Note that the fitted values (Y-hat) from a linear model can be obtained with:

fit = lm(y ~ x)
y_hat <- fit$fitted.values

What is the sum of the squared residuals (where residuals are given by r_i = Y_i - Y-hat_i)?

ssr <- sum((y - y_hat)^2)
ssr
## [1] 256.2152

Our estimate of sigma^2 will be the sum of squared residuals divided by (N - p), the sample size minus the number of terms in the model. Since we have a sample of 50 and 2 terms in the model (an intercept and a slope), our estimate of sigma^2 will be the sum of squared residuals divided by 48. Save this to a variable ‘sigma2’:

sigma2 <- ssr / 48
sigma2
## [1] 5.337816

Question 2.2.2

Form the design matrix X (note: use a capital X!). This can be done by combining a column of 1’s with a column of ‘x’ the father’s heights.

X <- cbind(1, x)

Now calculate (X^T X)^-1, the inverse of X transpose times X. Use the solve() function for the inverse and t() for the transpose. What is the element in the first row, first column?

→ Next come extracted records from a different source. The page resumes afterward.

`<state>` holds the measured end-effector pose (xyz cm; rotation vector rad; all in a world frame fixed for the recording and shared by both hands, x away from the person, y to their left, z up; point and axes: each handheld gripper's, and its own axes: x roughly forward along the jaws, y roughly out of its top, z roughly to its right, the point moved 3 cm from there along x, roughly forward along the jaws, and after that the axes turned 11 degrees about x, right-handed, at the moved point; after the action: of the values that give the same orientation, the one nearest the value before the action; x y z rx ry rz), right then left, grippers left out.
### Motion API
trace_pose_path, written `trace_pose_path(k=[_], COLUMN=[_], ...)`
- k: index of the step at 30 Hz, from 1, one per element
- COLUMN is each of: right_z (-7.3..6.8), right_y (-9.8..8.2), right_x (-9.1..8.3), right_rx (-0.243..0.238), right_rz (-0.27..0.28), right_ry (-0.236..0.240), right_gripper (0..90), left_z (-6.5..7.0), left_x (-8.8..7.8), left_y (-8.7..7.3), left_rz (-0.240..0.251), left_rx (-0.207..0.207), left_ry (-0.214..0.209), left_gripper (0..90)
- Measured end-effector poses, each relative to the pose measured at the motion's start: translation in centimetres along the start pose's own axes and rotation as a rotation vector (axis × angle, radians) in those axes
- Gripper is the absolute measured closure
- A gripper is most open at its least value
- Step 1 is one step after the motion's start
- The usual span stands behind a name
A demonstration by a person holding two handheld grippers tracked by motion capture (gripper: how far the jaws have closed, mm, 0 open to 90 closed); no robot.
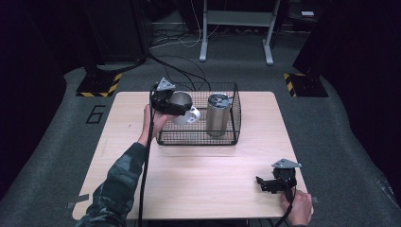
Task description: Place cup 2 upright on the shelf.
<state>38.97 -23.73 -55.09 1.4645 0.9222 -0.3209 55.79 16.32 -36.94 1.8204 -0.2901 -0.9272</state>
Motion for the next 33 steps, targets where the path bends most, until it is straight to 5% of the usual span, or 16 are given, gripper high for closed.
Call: trace_pose_path(k=[33], right_z=[0.0], right_y=[0.0], right_x=[0.0], right_rx=[0.000], right_rz=[-0.001], right_ry=[0.000], right_gripper=[0.0], left_z=[-1.2], left_x=[4.4], left_y=[-1.2], left_rz=[-0.096], left_rx=[-0.045], left_ry=[0.016], left_gripper=[6.5])
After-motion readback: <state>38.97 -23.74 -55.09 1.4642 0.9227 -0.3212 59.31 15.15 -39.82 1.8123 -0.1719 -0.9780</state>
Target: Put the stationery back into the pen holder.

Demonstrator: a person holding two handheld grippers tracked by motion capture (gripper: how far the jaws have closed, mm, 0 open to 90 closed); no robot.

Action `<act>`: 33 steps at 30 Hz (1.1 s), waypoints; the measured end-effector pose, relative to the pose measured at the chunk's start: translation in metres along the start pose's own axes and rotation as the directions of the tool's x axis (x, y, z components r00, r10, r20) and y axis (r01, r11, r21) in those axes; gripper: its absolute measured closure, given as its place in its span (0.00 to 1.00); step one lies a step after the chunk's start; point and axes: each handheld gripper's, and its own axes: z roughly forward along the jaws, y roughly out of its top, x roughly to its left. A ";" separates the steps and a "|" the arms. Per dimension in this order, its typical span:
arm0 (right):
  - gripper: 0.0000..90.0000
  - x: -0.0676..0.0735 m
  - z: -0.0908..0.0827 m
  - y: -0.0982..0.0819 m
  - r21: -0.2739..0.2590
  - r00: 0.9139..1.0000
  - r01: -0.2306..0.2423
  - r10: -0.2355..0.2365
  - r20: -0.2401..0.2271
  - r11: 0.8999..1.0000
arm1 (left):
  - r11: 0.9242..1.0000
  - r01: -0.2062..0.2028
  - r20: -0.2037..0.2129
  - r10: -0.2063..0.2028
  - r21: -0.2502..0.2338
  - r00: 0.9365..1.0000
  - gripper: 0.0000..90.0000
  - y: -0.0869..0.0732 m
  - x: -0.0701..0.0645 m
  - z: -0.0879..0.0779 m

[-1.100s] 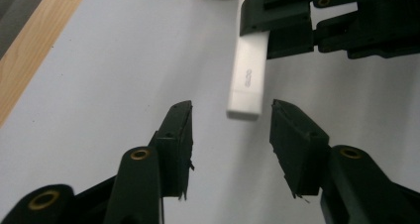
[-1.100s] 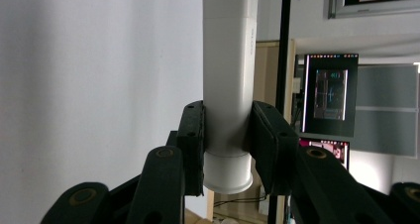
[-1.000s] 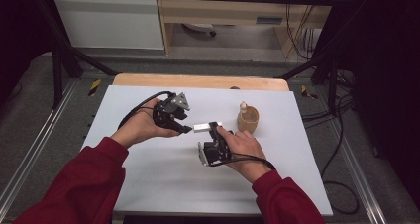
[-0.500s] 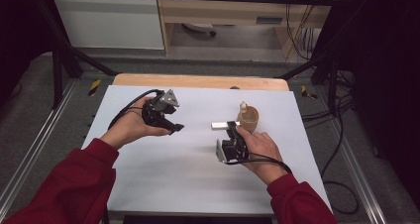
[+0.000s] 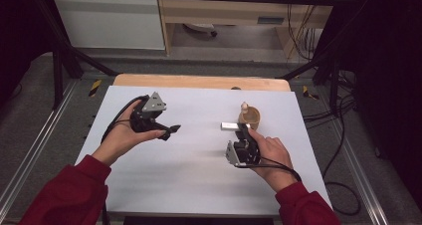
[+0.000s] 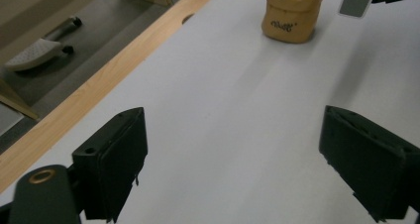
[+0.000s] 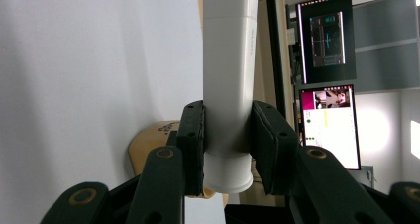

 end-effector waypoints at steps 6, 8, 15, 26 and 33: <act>0.75 -0.011 -0.005 -0.002 -0.021 0.994 -0.109 0.109 0.010 0.994 | 0.986 0.113 -0.067 -0.122 -0.124 0.990 0.11 -0.024 -0.002 -0.015; 0.75 -0.014 -0.006 -0.003 -0.029 0.989 -0.145 0.146 0.008 0.989 | 0.976 0.149 -0.086 -0.164 -0.160 0.983 0.11 -0.034 -0.003 -0.020; 0.75 -0.025 -0.005 -0.012 -0.065 0.954 -0.301 0.300 -0.017 0.952 | 0.932 0.246 -0.132 -0.288 -0.266 0.948 0.11 -0.075 -0.015 -0.031; 0.75 -0.044 0.009 -0.032 -0.113 0.821 -0.571 0.563 -0.098 0.813 | 0.885 0.305 -0.170 -0.381 -0.352 0.909 0.11 -0.109 -0.037 -0.043; 0.75 -0.055 0.020 -0.041 -0.111 0.727 -0.686 0.673 -0.132 0.719 | 0.887 0.304 -0.179 -0.381 -0.348 0.907 0.09 -0.122 -0.039 -0.043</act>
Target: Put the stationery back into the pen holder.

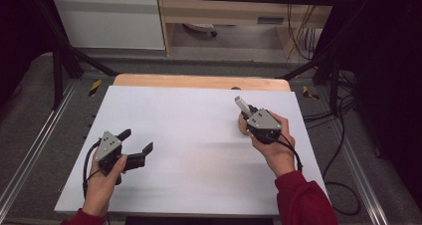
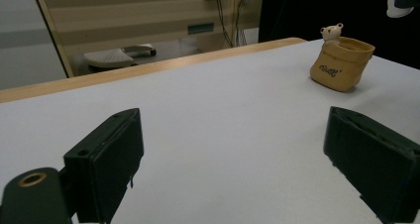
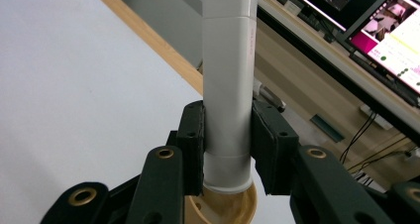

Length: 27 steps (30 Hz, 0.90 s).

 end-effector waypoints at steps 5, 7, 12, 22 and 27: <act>0.75 -0.009 0.005 -0.003 -0.009 0.995 -0.100 0.100 -0.008 0.995 | 1.000 0.018 -0.012 -0.018 0.008 1.000 0.07 -0.006 0.002 -0.004; 0.75 -0.012 0.007 -0.005 -0.011 0.991 -0.132 0.132 -0.013 0.991 | 1.000 0.019 -0.020 -0.019 0.005 1.000 0.07 -0.005 0.003 -0.005; 0.75 -0.019 0.014 -0.010 -0.011 0.972 -0.234 0.234 -0.039 0.972 | 1.000 0.014 -0.045 -0.014 0.002 0.999 0.07 -0.007 0.006 -0.005; 0.75 -0.037 0.023 -0.024 -0.014 0.912 -0.408 0.407 -0.045 0.913 | 1.000 0.023 -0.066 -0.023 0.011 0.998 0.07 -0.010 0.012 -0.004; 0.75 -0.040 0.033 -0.035 -0.010 0.872 -0.487 0.486 -0.051 0.873 | 1.000 0.026 -0.070 -0.026 0.011 0.997 0.07 -0.010 0.013 -0.004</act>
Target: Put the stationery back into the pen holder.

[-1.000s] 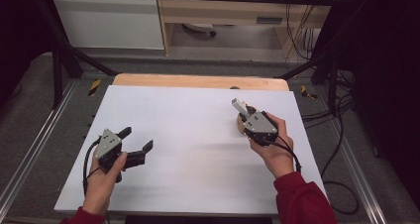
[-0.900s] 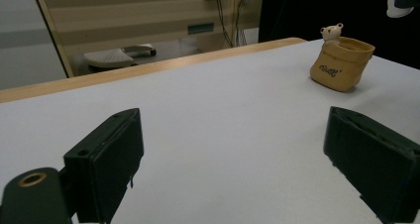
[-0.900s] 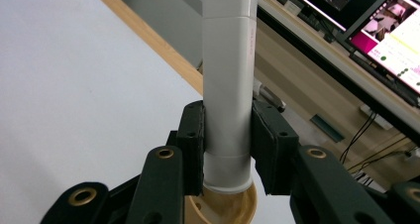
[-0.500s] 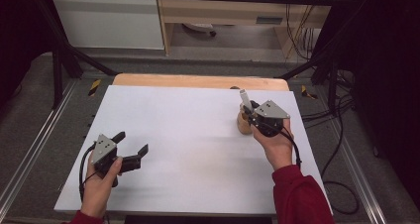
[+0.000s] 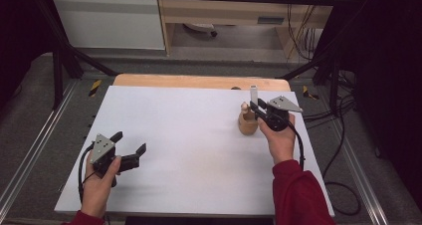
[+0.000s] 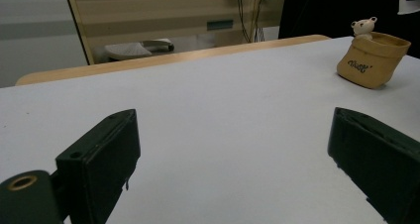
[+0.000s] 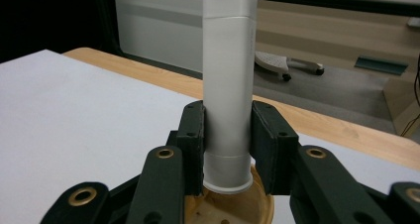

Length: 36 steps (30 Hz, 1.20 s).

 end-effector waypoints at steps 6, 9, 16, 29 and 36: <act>0.75 -0.005 0.005 -0.008 0.004 0.999 -0.050 0.050 0.005 0.999 | 1.000 0.002 0.000 -0.002 0.000 1.000 0.07 0.000 0.000 0.000; 0.75 -0.006 0.005 -0.014 0.018 0.998 -0.055 0.055 0.008 0.998 | 1.000 0.003 0.000 -0.003 0.002 1.000 0.07 0.000 0.000 0.000; 0.75 -0.008 0.009 -0.026 0.043 0.998 -0.066 0.066 0.011 0.997 | 1.000 0.011 -0.008 -0.011 0.000 1.000 0.07 0.000 0.003 -0.001; 0.75 -0.006 0.015 -0.034 0.066 0.998 -0.068 0.068 0.009 0.995 | 1.000 0.018 -0.009 -0.018 -0.002 1.000 0.08 0.000 0.003 -0.002; 0.75 -0.004 0.018 -0.039 0.092 0.998 -0.062 0.062 0.000 0.994 | 1.000 0.020 -0.014 -0.020 -0.003 1.000 0.08 0.000 0.004 -0.002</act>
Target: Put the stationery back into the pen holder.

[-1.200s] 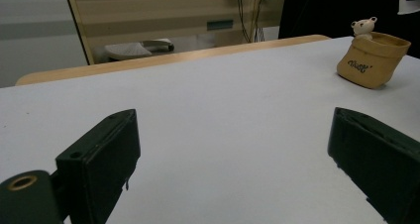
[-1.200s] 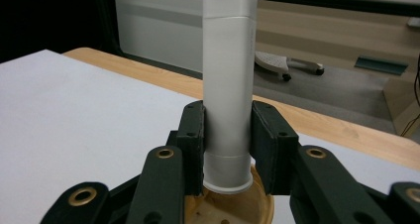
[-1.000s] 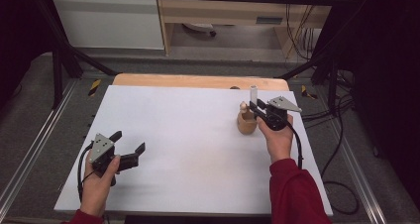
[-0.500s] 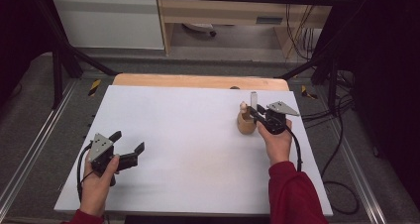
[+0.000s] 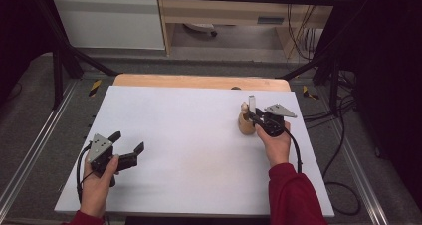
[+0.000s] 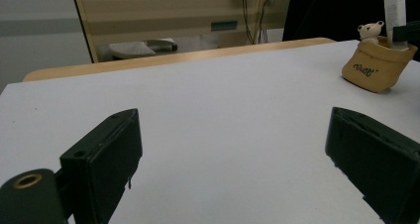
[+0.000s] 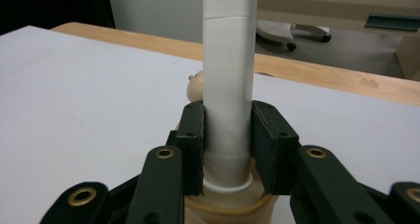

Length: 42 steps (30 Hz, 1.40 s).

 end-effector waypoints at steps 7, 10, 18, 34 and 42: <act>0.47 0.001 -0.005 0.005 -0.040 0.999 -0.033 0.032 -0.013 0.999 | 1.000 0.002 -0.001 -0.002 0.001 1.000 0.08 0.000 0.000 0.000; 0.40 0.001 -0.008 0.010 -0.048 0.999 -0.050 0.049 -0.013 0.998 | 1.000 0.001 -0.001 -0.001 0.001 1.000 0.08 0.000 0.000 0.000; 0.08 0.008 -0.015 0.025 -0.031 0.998 -0.058 0.057 -0.021 0.998 | 1.000 0.004 -0.003 -0.004 0.005 1.000 0.07 -0.001 0.001 0.000; 0.04 0.024 -0.065 0.047 -0.084 0.999 0.008 -0.012 -0.040 0.996 | 0.999 0.022 0.006 -0.022 0.029 1.000 0.04 -0.003 0.002 -0.001; 0.05 0.012 -0.095 0.041 -0.066 1.000 0.011 -0.013 -0.027 0.998 | 0.999 0.031 0.017 -0.031 0.037 0.999 0.04 -0.004 0.002 -0.003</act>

Xinv <- solve(crossprod(X))
Xinv[1,1]
## [1] 11.30275

Question 2.2.3

Now we are one step away from the standard error of beta-hat. Take the diagonals from the (X^T X)^-1 matrix above, using the diag() function. Now multiply our estimate of sigma^2 and the diagonals of this matrix. This is the estimated variance of beta-hat, so take the square root of this. You should end up with two numbers, the standard error for the intercept and the standard error for the slope.

What is the standard error for the slope?

d <- diag(Xinv)
beta_hat <- sqrt(sigma2 * d)
beta_hat[2]
##         x 
## 0.1141966